Stored dataset items:
· · ·

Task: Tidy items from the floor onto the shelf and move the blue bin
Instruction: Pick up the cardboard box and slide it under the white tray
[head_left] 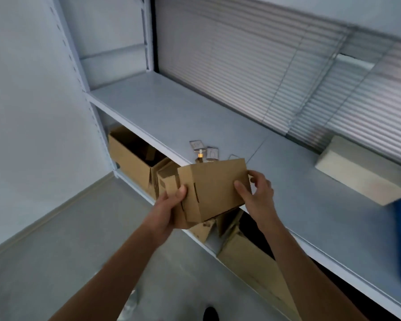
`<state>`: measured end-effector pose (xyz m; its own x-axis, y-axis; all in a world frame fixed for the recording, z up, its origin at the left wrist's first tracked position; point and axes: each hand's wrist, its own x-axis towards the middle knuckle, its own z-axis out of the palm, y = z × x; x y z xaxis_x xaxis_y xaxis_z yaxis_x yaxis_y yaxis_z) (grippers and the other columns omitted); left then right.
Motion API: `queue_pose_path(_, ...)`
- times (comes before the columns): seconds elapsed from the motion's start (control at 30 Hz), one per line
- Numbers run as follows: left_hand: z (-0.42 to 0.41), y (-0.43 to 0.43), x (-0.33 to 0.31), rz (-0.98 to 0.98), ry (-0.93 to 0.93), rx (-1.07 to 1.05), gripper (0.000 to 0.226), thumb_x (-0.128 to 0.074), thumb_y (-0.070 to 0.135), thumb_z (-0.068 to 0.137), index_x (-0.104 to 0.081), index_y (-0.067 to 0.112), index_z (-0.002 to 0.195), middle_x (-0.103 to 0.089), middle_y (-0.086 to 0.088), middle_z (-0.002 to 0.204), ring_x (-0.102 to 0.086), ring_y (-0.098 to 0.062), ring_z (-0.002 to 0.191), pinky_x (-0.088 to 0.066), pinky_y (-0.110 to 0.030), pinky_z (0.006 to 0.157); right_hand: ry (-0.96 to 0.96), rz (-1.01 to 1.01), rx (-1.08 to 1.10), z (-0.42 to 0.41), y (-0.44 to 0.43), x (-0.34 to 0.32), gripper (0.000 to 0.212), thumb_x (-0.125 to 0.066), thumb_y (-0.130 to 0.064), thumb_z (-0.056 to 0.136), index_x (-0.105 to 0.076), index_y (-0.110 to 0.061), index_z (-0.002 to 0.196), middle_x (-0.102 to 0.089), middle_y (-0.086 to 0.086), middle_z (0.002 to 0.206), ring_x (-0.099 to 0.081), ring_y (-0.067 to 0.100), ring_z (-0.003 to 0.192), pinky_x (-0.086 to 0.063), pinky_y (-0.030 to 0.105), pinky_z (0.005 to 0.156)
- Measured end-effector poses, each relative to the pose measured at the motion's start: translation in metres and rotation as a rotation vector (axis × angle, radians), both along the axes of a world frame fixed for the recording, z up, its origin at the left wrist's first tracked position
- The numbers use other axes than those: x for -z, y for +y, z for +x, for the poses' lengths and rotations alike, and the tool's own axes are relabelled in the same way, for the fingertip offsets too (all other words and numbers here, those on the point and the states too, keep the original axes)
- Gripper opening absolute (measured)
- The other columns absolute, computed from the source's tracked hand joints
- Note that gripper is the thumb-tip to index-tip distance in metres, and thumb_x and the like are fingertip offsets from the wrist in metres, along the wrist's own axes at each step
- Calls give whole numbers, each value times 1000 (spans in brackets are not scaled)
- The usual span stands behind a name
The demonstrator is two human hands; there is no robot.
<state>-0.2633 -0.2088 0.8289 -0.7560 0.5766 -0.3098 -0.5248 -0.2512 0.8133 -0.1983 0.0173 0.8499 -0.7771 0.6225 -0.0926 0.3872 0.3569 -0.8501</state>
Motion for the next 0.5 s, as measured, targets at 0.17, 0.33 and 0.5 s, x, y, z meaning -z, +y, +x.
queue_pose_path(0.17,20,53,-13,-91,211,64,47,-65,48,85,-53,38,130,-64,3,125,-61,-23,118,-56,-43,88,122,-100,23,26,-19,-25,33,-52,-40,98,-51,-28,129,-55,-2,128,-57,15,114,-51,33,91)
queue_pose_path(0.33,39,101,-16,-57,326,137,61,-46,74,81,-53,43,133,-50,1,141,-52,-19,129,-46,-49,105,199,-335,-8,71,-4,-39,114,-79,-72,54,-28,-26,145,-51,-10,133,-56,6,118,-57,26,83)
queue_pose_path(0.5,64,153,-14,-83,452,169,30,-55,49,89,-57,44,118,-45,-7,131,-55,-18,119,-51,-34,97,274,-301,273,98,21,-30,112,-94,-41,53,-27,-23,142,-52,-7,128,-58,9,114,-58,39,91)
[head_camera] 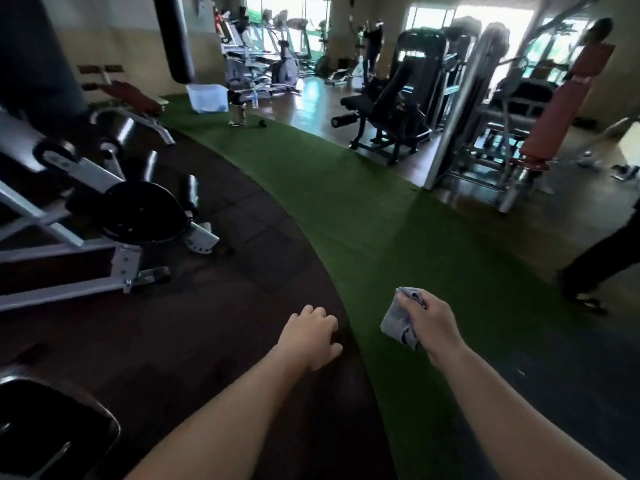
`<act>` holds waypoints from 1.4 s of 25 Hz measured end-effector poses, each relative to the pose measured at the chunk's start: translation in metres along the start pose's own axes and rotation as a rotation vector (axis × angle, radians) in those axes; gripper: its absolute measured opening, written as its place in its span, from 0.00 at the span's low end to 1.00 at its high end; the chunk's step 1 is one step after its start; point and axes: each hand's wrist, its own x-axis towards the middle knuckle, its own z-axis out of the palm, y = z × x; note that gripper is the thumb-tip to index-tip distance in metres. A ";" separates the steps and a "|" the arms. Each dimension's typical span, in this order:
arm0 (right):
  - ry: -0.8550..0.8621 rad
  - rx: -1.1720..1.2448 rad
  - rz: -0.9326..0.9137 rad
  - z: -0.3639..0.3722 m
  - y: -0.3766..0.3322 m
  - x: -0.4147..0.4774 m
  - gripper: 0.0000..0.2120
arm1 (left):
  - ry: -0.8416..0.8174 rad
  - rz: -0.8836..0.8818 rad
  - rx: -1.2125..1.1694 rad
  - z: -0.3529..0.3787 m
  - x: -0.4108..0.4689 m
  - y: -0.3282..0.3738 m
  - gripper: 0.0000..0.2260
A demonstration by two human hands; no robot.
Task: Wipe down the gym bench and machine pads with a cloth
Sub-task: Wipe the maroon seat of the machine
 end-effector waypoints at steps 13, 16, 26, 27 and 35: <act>-0.572 -0.056 -0.195 0.363 -0.142 0.316 0.04 | 0.113 -0.578 -0.087 -0.069 0.162 -0.321 0.21; -0.783 -0.098 -0.284 0.463 -0.176 0.357 0.03 | 0.142 -0.774 -0.118 -0.077 0.173 -0.392 0.21; -1.501 -0.303 -0.707 0.730 -0.269 0.301 0.02 | 0.325 -1.526 -0.240 -0.080 0.092 -0.495 0.20; -1.573 -0.305 -0.735 0.749 -0.271 0.279 0.02 | 0.342 -1.588 -0.254 -0.076 0.076 -0.499 0.20; -1.993 -0.377 -0.905 0.849 -0.247 0.103 0.03 | 0.302 -1.982 -0.325 -0.061 -0.042 -0.503 0.21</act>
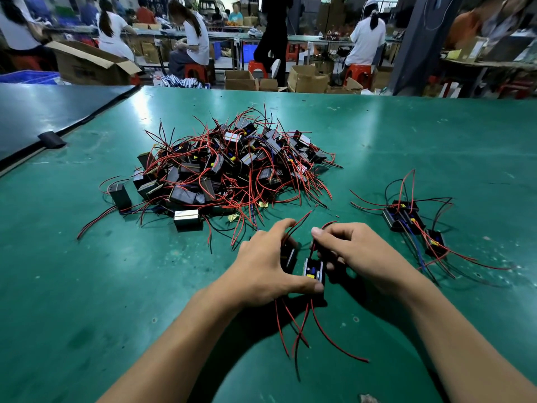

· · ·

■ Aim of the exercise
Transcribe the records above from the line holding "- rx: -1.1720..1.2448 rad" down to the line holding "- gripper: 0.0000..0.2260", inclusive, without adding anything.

■ Response area
  - rx: -1.1720..1.2448 rad
  - rz: -0.9326..0.9137 rad
  - z: -0.3639..0.3722 m
  - y: -0.3766..0.3322 m
  - x: -0.4147..0.4774 m
  - gripper: 0.0000..0.2120
arm1 (left):
  - ry: -0.8416..0.8174 rad
  - rz: -0.8836..0.8818 rad
  - rx: -1.2125..1.1694 rad
  - z: -0.3529..0.3787 m
  - x: -0.4108..0.4689 m
  - y: -0.3282..0.3738 m
  - gripper: 0.0000..0.2260

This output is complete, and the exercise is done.